Awesome

"Emergent Communication through Negotiation"

Reproduce https://openreview.net/forum?id=Hk6WhagRW&noteId=Hk6WhagRW , "Emergent Communication through Negotation", ICLR 2018 anonymous submission.

To install

install pytorch 0.2, https://pytorch.org
download this repo, git clone https://github.com/asappinc/emergent_comms_negotiation

To run

python ecn.py [--disable-comms] [--disable-proposal] [--disable-prosocial] [--enable-cuda] [--term-entropy-reg 0.5] [--utterance-entropy-reg 0.0001] [--proposal-entropy-reg 0.01] [--model-file model_saves/mymodel.dat] [--name gpu3box]

Where options are:

--enable-cuda: use NVIDIA GPU, instead of CPU
--disable-comms: disable the comms channel
--disable-proposal: disable the proposal channel (ie agent can create proposals, but other agent cant see them)
--disable-prosocial: disable prosocial reward
--term-entropy-reg VALUE: termination policy entropy regularization
--utterance-entorpy-reg VALUE: utterance policy entropy regularization
--proposal-entropy-reg VALUE: proposal policy entropy regularization
--model-file models_saves/FILENAME: where to save the model to, and where to look for it on startup
--name NAME: this is used in the logfile name, just to make it easier to find/distinguish logfiles, no other purpose

Stdout layout

eg if we have:

   000000 4:4/0 7:5/5 9:4/4
                                      000000 4:5/0 6:1/5 7:2/4
   000000 4:0/0 7:0/5 9:1/4
                                      ACC
  r: 0.91

Then:

each of the first 4 lines here is the action of a single agent
the ACC line is the agent accepting previous proposal
each proposal line is laid out as:

  [utterance]   [utility 0]:[proposal 0]/[pool 0] ... etc ...

if the agents run out of time, last line will be [out of time]

One negotation is printed out every 3 seconds or so, using the training set; the other negotations are executed silently.

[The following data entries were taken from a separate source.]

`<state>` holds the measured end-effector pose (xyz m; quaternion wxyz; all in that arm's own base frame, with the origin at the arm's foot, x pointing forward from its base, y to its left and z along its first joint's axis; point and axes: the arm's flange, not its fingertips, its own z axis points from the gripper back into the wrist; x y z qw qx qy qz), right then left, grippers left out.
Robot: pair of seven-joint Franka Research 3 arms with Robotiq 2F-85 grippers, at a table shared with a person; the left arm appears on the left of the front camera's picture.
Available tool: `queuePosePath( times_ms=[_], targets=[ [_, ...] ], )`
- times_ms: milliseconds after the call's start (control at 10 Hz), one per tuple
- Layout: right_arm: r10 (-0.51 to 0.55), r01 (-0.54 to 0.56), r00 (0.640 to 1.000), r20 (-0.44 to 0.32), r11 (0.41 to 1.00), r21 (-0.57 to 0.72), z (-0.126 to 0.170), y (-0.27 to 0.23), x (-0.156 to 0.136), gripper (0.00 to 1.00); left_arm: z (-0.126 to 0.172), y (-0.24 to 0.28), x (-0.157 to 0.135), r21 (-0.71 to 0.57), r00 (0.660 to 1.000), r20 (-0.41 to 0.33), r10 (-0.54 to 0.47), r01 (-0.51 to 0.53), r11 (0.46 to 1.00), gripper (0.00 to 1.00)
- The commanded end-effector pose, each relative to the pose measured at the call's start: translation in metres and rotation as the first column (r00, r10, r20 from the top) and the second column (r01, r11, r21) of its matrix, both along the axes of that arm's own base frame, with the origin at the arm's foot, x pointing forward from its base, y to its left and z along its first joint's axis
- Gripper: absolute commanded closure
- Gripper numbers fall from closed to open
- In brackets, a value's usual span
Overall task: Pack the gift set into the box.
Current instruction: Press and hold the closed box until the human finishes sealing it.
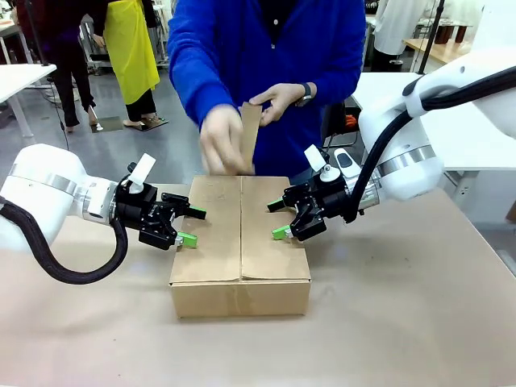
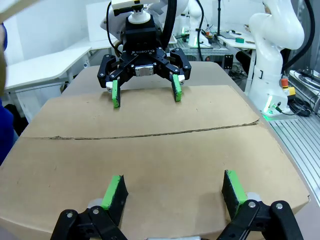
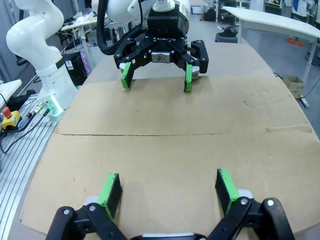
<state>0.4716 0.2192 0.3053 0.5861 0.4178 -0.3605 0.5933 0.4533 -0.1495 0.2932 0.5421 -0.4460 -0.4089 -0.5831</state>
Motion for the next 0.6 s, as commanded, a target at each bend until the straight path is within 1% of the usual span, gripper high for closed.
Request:
queuePosePath(
  times_ms=[0, 500],
  targets=[
    [0.000, 0.000, 1.000, 0.016, 1.000, 0.004, -0.0035, 0.0029, -0.0025, 0.00, -0.0041, 0.0000, -0.0021, -0.002, 1.000, 0.014, 0.004, -0.004, 1.000, 0.00],
    [0.000, 0.000, 1.000, 0.016, 1.000, 0.004, -0.0035, 0.0029, -0.0025, 0.00, -0.0041, 0.0000, -0.0021, -0.002, 1.000, 0.014, 0.004, -0.004, 1.000, 0.00]
  ],
)
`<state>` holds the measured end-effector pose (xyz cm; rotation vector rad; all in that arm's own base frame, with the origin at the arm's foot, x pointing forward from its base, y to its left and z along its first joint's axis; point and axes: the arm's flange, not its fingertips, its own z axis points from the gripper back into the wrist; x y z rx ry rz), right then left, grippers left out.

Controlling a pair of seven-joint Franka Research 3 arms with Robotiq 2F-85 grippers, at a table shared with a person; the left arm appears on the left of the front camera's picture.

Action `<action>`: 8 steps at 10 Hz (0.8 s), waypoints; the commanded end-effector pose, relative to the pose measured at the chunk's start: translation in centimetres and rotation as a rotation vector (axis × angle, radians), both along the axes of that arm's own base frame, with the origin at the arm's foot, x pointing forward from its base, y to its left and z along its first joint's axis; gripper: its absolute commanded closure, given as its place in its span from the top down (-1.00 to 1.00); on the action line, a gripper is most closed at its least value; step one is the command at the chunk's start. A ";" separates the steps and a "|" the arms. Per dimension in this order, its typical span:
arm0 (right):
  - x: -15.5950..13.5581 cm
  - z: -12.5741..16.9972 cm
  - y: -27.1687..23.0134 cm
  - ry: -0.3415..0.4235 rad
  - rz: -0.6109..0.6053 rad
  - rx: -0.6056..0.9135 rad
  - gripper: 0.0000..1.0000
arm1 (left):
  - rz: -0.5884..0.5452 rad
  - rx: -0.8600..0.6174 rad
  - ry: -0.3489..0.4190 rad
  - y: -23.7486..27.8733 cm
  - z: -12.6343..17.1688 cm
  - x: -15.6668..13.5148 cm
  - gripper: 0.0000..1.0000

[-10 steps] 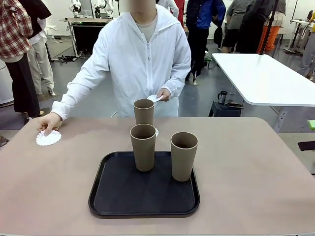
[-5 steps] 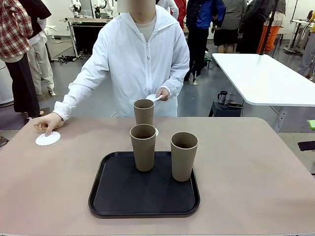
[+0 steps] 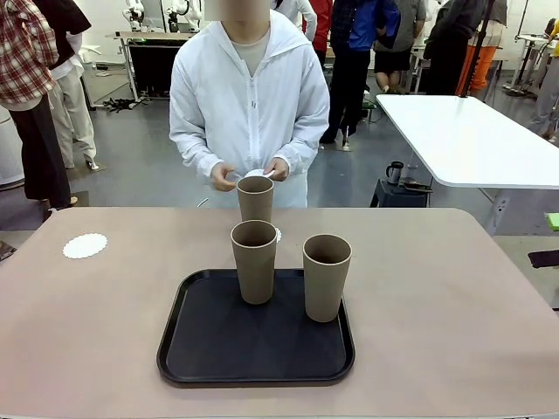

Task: Place coasters on the table and set cups on them.
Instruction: Take one Reusable plastic cup from the Flat Tray and place it on a coaster set by the human.

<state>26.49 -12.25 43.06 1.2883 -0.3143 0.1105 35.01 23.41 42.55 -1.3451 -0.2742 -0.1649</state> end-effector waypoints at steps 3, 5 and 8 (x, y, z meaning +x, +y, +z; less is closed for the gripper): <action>0.1 0.1 0.0 -0.017 0.007 0.010 1.00 | 0.007 -0.009 -0.006 0.0 0.1 0.0 1.00; 0.1 0.1 0.0 -0.017 0.007 0.010 1.00 | 0.007 -0.009 -0.006 0.0 0.1 0.0 1.00; 0.1 0.1 0.0 -0.017 0.007 0.010 1.00 | -0.230 0.120 -0.173 -0.5 1.6 -0.3 1.00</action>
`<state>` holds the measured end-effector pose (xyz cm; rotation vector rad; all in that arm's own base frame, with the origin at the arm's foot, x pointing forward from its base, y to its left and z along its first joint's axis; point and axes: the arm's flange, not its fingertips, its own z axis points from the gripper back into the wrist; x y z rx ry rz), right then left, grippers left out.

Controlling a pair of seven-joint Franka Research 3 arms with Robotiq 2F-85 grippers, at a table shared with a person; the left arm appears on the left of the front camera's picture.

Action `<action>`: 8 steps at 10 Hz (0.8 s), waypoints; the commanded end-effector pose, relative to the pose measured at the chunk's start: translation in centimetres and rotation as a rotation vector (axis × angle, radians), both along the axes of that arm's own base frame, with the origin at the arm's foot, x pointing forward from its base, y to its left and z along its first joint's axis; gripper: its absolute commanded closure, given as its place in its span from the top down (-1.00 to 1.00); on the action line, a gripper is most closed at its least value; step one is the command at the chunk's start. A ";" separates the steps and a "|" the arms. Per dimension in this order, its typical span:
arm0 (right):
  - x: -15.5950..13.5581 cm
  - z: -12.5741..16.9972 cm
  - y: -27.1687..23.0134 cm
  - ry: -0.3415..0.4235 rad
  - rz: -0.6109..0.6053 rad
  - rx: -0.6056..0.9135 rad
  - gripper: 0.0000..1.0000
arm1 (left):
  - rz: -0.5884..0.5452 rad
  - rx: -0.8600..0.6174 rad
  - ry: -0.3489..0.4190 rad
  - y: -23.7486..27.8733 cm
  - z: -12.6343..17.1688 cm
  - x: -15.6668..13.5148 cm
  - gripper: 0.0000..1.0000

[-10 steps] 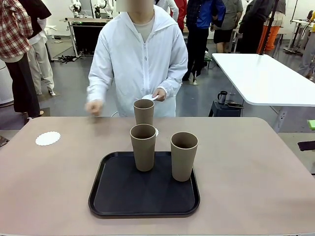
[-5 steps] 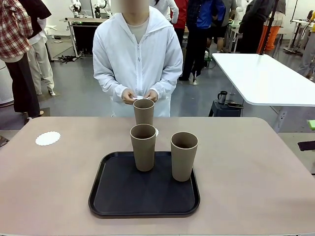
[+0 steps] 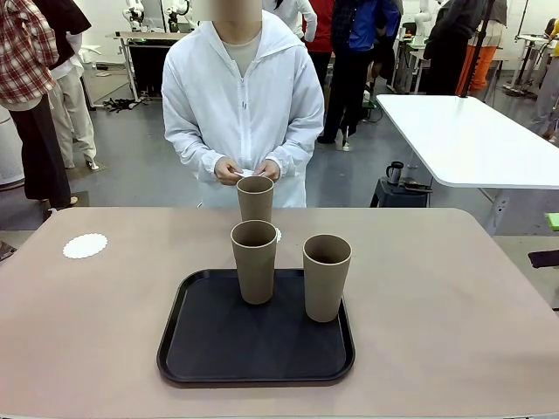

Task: Place coasters on the table and set cups on them.
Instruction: Take one Reusable plastic cup from the Flat Tray and place it on a coaster set by the human.

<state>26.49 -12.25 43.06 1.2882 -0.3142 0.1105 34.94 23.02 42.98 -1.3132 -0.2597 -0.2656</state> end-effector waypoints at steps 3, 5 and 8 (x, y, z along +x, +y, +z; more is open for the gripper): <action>0.1 0.1 0.0 -0.017 0.007 0.010 1.00 | -0.166 0.607 -0.432 -7.4 8.5 2.6 1.00; 0.1 0.1 0.0 -0.017 0.007 0.010 1.00 | -0.299 0.885 -0.643 -14.8 13.0 2.9 1.00; 0.1 0.1 0.0 -0.017 0.007 0.010 1.00 | -0.489 1.121 -0.866 -24.4 13.4 4.6 1.00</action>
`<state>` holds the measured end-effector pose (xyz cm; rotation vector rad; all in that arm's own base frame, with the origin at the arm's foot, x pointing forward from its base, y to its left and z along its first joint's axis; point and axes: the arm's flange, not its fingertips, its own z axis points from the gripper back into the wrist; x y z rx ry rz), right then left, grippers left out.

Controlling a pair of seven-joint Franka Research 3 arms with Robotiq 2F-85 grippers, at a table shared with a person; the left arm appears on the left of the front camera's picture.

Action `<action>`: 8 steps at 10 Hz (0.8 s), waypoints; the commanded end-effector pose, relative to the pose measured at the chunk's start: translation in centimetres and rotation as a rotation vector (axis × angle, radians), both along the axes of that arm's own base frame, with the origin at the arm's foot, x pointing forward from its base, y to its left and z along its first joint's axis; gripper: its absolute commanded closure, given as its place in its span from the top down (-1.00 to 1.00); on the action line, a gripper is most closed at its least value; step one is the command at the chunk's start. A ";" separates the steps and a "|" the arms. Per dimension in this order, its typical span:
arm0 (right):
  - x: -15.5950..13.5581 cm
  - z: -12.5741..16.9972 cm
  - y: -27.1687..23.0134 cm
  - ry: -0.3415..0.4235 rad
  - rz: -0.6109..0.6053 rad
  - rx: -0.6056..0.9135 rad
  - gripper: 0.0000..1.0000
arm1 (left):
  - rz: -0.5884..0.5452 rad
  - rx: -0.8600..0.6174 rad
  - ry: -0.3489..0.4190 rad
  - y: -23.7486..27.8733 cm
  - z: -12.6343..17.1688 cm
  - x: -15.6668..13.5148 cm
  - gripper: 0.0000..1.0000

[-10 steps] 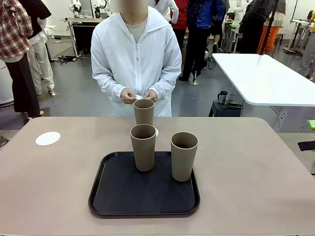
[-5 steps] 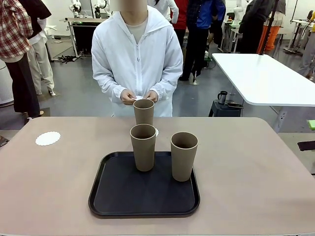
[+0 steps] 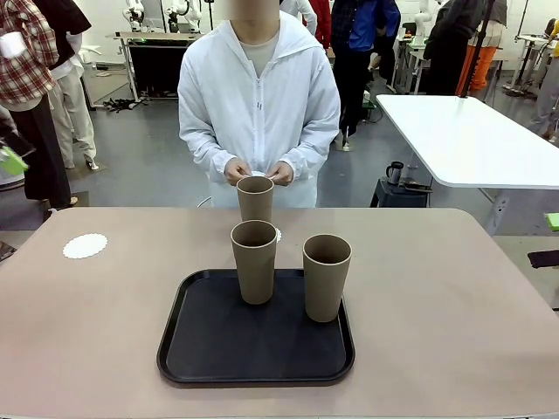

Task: Place coasters on the table and set cups on them.
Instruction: Take one Reusable plastic cup from the Flat Tray and place it on a coaster set by the human.

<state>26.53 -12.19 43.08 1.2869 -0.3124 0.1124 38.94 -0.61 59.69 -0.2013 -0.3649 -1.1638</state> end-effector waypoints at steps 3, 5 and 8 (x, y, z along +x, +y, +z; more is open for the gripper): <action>0.0 0.0 -0.1 -0.017 0.004 0.012 1.00 | -0.227 0.143 -0.066 -8.2 -5.7 2.6 1.00; 0.0 0.0 -0.1 -0.017 0.004 0.012 1.00 | -0.291 0.103 0.003 -10.7 -7.4 4.6 1.00; 0.0 0.0 -0.1 -0.017 0.004 0.012 1.00 | -0.337 0.033 0.079 -13.4 -10.4 6.8 1.00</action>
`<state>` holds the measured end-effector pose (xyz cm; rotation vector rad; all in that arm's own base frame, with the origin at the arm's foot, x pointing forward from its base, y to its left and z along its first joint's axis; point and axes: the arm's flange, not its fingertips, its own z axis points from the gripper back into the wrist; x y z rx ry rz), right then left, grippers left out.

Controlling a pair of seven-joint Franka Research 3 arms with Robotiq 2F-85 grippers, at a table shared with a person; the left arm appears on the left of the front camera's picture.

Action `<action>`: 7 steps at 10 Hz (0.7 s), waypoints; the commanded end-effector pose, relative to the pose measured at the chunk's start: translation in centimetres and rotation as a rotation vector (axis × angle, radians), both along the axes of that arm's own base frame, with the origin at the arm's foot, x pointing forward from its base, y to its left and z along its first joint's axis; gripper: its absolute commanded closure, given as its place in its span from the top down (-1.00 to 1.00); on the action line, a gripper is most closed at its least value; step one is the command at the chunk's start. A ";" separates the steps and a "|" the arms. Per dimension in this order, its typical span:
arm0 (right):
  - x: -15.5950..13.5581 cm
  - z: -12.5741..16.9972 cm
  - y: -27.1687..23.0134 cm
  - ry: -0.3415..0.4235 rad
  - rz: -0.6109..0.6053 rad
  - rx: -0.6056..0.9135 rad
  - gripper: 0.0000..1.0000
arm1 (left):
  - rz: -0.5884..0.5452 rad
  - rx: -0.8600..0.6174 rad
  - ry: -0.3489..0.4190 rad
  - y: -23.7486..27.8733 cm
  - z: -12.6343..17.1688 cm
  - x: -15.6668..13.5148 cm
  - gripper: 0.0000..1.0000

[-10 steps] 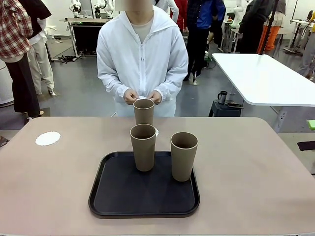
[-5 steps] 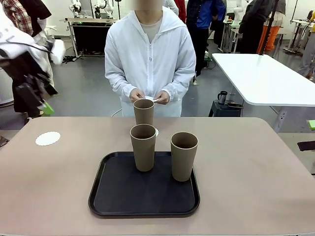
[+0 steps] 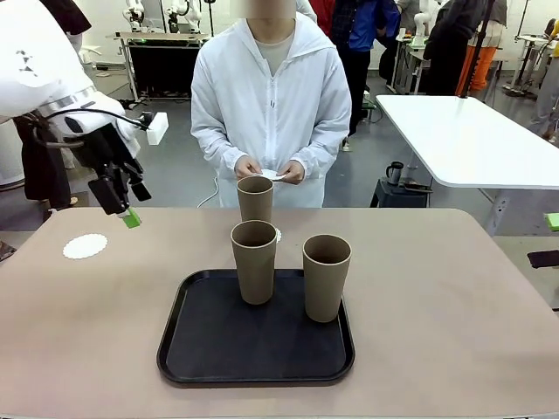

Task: Place coasters on the table and set cups on them.
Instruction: Take one Reusable plastic cup from the Flat Tray and place it on a coaster set by the human.

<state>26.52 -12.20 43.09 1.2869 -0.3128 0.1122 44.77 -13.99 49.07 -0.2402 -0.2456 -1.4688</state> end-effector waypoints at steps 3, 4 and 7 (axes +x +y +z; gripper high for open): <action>0.0 0.0 -0.1 -0.017 0.005 0.012 1.00 | 0.000 0.000 0.000 0.0 0.0 0.0 1.00; 0.0 0.0 -0.1 -0.017 0.005 0.012 1.00 | 0.000 0.000 0.000 0.0 0.0 0.0 1.00; 0.0 0.0 -0.1 -0.017 0.005 0.012 1.00 | 0.000 0.000 0.000 0.0 0.0 0.0 1.00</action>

There is no test set for now.

Results so far, summary

Agent sociability	Proposal	Linguistic	Both	None
Self-interested, random term			>=0.80
Prosocial, random term	~0.91	~0.83	~0.96	>= 0.90

Notes:

prosocial runs all use termreg=0.5, uttreg=0.0001, propreg=0.01
self-interested run uses: termreg=0.05, uttreg=0.0001, propreg=0.005

Scenario details

Prop?	Comm?	Soc?	Rend term?	Term reg	Utt reg	Prop reg	Subjective variance	Reward	Greedy ratios
Y	Y	Y	Y	0.5	0.0001	0.01	Low	~0.96	term=0.7345 utt=0.7635 prop=0.8304
Y	-	Y	Y	0.5	0.0001	0.01	Medium-High	~0.91	term=0.6965 utt=0.0000 prop=0.8741
-	Y	Y	Y	0.5	0.0001	0.01	High	~0.83	term=0.6889 utt=0.7849 prop=0.8222
-	-	Y	Y	0.5	0.0001	0.01	Very low	>= 0.90 (climbing)	term=0.7781 utt=0.0000 prop=0.6006
Y	Y	-	Y	0.5	0.0001	0.01	Very High	~0.25	term=0.7467 utt=0.9284 prop=0.8137
Y	Y	-	Y	0.05	0.0001	0.005	Very Low	>= 0.80 (climbing)	term=0.9820 utt=0.7040 prop=0.6523

Training curves

proposal, comms, prosocial

Three training runs, identical settings:

Proposal, no comms, prosocial

No proposal, comms, prosocial

No proposal, no comms, prosocial

Proposal, comms, no social

Run 1, same entropy regularization as prosocial graphs:

Run 2, with reduced entropy regularization:

Unit tests

install pytest, ie conda install -y pytest, and then:

py.test -svx

there are also some additional tests in:

python net_tests.py

(which allow close examination of specific parts of the network, policies, and so on; but which arent really 'unit-tests' as such, since neither termination criteria, nor success criteria)

Plotting graphs

Assumptions:

running the training on remote Ubuntu 16.04 instances
- ssh access, as user ubuntu, to these instances
- remote has home directory /home/ubuntu
- logs are stored in subdirectory logs of current local directory
- the location of logs relative to ~ is identical on local computer and remote computer

Setup/configuration:

copy instances.yaml.templ to ~/instances.yaml, on your own machine
- configure ~/instances.yaml with:
  - name and ip of each instance (names are arbitrary)
  - the path to your private sshkey, that can access these instances

Procedure

run:

python merge.py --hostname [name in instances.yaml] [--logfile logs/log_20171104_1234.log] \
    [--title 'my graph title'] [--y-min 75 --y-max 85]

This will:

rsync the logs from the remote instance identified by --hostname
if --logfile is specified, load the results from that logfile
- else, will look for the most recent logfile, ordered by name
plots the graph into /tmp/out-reward.png